■ GIVEN INFORMATION
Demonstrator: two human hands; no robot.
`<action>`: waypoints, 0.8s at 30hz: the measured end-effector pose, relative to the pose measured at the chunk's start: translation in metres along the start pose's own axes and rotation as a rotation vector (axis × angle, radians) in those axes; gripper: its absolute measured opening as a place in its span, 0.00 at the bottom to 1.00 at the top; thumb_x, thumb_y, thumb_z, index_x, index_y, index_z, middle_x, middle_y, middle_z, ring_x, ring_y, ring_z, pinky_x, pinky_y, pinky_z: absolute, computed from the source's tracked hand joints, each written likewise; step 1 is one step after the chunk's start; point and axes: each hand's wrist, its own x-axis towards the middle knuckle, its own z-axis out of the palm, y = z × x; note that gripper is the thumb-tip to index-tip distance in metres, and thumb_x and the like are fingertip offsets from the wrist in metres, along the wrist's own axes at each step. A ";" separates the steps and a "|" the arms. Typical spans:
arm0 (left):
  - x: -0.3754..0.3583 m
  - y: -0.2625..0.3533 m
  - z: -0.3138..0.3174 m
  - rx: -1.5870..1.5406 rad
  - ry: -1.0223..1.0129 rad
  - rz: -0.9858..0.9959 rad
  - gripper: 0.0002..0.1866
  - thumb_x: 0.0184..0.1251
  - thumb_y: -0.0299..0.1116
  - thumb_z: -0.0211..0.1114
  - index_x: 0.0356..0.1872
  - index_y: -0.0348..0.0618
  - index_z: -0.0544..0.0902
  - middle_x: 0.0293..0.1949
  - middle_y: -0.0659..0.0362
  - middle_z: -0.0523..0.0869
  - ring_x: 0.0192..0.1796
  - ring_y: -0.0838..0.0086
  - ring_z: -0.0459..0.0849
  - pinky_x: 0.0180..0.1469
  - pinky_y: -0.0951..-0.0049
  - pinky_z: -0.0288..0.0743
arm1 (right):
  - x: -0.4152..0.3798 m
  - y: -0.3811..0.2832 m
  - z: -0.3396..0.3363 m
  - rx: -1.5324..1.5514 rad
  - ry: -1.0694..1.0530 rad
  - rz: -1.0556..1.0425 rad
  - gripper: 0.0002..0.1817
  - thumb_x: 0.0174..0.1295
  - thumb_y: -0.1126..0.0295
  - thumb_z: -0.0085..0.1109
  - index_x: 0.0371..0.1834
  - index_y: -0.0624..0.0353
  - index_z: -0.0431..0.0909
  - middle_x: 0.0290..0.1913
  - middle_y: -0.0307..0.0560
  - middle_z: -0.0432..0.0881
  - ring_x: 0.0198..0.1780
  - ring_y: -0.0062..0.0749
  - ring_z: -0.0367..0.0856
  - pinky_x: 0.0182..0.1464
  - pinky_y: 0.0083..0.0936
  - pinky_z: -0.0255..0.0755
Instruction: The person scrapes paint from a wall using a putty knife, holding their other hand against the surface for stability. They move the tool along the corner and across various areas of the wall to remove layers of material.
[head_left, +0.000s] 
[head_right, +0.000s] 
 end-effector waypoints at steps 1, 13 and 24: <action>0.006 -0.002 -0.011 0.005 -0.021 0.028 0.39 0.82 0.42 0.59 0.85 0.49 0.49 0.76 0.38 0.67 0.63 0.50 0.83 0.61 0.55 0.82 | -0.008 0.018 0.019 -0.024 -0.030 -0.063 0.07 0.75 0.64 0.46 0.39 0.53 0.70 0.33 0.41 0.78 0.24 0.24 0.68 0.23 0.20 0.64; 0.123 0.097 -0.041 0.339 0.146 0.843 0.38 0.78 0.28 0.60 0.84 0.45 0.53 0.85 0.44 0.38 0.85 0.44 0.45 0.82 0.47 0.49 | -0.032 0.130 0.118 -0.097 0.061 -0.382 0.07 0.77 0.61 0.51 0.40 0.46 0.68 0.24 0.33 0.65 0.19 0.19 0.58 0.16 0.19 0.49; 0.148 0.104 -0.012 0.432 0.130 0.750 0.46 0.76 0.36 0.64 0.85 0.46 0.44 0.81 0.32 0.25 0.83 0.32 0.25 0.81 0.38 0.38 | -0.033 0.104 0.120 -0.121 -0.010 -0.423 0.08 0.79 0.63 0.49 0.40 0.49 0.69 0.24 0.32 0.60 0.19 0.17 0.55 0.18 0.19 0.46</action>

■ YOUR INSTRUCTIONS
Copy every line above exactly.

■ PROBLEM SOLUTION
Demonstrator: two human hands; no robot.
`<action>`: waypoints, 0.8s at 30hz: the measured end-effector pose, relative to the pose measured at the chunk's start: translation in metres along the start pose's own axes and rotation as a rotation vector (axis × angle, radians) in those axes; gripper: its absolute measured opening as a place in its span, 0.00 at the bottom to 1.00 at the top; thumb_x, thumb_y, thumb_z, index_x, index_y, index_z, middle_x, middle_y, middle_z, ring_x, ring_y, ring_z, pinky_x, pinky_y, pinky_z: absolute, computed from the source's tracked hand joints, each written likewise; step 1 is one step after the chunk's start; point and axes: each hand's wrist, its own x-axis towards the middle knuckle, its own z-axis out of the palm, y = z × x; note that gripper is the thumb-tip to index-tip distance in metres, and thumb_x and the like are fingertip offsets from the wrist in metres, along the wrist's own axes at each step. A ";" separates the steps and a "|" the arms. Typical spans:
arm0 (left):
  - x: -0.3754..0.3583 m
  - y: -0.2625..0.3533 m
  - z: -0.3138..0.3174 m
  - rx: -1.5870..1.5406 rad
  - ry: -1.0223..1.0129 rad
  - rz: -0.9858..0.9959 rad
  - gripper: 0.0002..0.1866
  - thumb_x: 0.0184..0.1251
  - thumb_y: -0.0299..0.1116
  - thumb_z: -0.0211..0.1114
  - index_x: 0.0356..0.1872
  - index_y: -0.0348..0.0618
  - index_z: -0.0544..0.0902
  - middle_x: 0.0293..0.1949
  - middle_y: -0.0659..0.0362
  - middle_z: -0.0523..0.0869
  - ring_x: 0.0192..0.1796
  - ring_y: -0.0838..0.0086
  - ring_z: -0.0459..0.0849
  - pinky_x: 0.0180..0.1469
  - pinky_y: -0.0951..-0.0049
  - pinky_z: -0.0288..0.0743
arm1 (right):
  - x: -0.4152..0.3798 m
  - y: -0.3811..0.2832 m
  - z: -0.3396..0.3363 m
  - rx: -1.5324..1.5514 rad
  - ry: -1.0694..1.0530 rad
  - rz: -1.0556..1.0425 rad
  - gripper: 0.0002..0.1817
  - thumb_x: 0.0174..0.1295
  - thumb_y: -0.1126..0.0295
  - thumb_z: -0.0085..0.1109
  - index_x: 0.0371..0.1834
  - index_y: -0.0624..0.0353
  - index_z: -0.0431..0.0909
  - middle_x: 0.0290..0.1913
  - middle_y: -0.0307..0.0560
  - middle_z: -0.0432..0.0881
  - ring_x: 0.0198..0.1780
  - ring_y: -0.0062..0.0749
  - ring_z: -0.0367..0.0856
  - pinky_x: 0.0182..0.1464
  - pinky_y: 0.0083..0.0936
  - pinky_z: -0.0255..0.0755
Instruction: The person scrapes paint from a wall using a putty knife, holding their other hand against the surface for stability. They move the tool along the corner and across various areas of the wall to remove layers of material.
[head_left, +0.000s] 
[head_right, +0.000s] 
 end-effector waypoints at steps 1, 13 and 24: <action>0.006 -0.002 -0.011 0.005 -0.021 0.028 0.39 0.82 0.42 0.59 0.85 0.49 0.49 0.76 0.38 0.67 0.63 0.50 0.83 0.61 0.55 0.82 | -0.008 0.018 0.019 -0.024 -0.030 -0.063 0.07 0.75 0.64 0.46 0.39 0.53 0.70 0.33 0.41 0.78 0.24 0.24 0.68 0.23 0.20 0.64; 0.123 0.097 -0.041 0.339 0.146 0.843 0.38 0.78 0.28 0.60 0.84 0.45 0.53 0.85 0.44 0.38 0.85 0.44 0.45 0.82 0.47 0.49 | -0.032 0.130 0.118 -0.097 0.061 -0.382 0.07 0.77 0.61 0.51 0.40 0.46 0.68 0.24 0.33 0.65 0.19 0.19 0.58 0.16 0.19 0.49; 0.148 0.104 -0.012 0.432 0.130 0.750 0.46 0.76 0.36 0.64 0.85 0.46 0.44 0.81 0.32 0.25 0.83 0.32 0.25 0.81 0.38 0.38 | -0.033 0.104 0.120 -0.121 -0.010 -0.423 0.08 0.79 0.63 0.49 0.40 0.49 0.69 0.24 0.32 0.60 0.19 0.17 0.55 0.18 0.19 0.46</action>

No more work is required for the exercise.